TASK GOAL:
The answer should be an exact repeat of the stretch of material below from the line containing "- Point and" through the line containing "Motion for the".

COLLECTED MATERIAL:
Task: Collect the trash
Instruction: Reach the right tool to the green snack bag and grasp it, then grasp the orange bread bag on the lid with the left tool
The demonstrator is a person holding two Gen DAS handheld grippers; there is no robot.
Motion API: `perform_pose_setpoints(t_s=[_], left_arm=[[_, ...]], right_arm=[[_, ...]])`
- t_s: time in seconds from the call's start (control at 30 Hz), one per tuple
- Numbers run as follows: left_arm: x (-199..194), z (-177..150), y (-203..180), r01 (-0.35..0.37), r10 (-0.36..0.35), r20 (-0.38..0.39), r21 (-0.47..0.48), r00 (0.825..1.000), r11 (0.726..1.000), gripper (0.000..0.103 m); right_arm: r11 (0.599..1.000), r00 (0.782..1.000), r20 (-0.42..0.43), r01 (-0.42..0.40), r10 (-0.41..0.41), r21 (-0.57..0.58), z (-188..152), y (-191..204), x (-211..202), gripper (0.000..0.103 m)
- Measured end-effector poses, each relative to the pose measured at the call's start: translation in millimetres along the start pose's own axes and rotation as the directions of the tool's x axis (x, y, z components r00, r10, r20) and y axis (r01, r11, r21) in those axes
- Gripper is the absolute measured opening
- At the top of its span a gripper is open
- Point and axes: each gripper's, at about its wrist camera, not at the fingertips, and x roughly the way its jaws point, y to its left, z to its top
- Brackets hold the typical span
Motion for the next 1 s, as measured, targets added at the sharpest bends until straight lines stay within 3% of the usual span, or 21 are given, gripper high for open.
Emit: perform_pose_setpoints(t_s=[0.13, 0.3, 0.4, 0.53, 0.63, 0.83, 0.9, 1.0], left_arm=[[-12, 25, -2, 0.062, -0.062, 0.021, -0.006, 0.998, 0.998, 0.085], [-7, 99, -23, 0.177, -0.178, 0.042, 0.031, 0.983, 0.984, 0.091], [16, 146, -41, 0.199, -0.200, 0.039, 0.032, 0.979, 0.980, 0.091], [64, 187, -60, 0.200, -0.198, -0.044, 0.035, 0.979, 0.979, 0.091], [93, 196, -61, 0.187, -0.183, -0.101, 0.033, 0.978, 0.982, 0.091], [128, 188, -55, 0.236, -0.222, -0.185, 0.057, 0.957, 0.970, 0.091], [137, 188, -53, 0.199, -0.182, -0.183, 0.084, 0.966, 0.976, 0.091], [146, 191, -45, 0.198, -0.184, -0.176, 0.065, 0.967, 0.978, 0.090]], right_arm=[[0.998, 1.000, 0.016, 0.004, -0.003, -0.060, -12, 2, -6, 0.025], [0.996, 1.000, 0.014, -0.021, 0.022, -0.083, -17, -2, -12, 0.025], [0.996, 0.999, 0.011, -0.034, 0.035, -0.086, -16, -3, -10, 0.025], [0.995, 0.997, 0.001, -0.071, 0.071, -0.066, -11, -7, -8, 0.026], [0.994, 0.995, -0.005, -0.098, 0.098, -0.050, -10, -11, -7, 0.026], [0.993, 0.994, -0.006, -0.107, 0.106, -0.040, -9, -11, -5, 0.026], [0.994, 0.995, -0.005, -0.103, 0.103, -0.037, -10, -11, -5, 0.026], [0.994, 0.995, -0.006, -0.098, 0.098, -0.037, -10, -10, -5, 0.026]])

FINISHED EXERCISE:
- Point and axes: each gripper's, at about its wrist camera, not at the fingertips, and x roughly the way its jaws point, y to its left, z to its top
- Brackets hold the typical span
Motion for the next 1 s, as measured, targets added at the sharpest bends until straight lines stay within 3% of the usual span, or 21 are given, gripper high for open.

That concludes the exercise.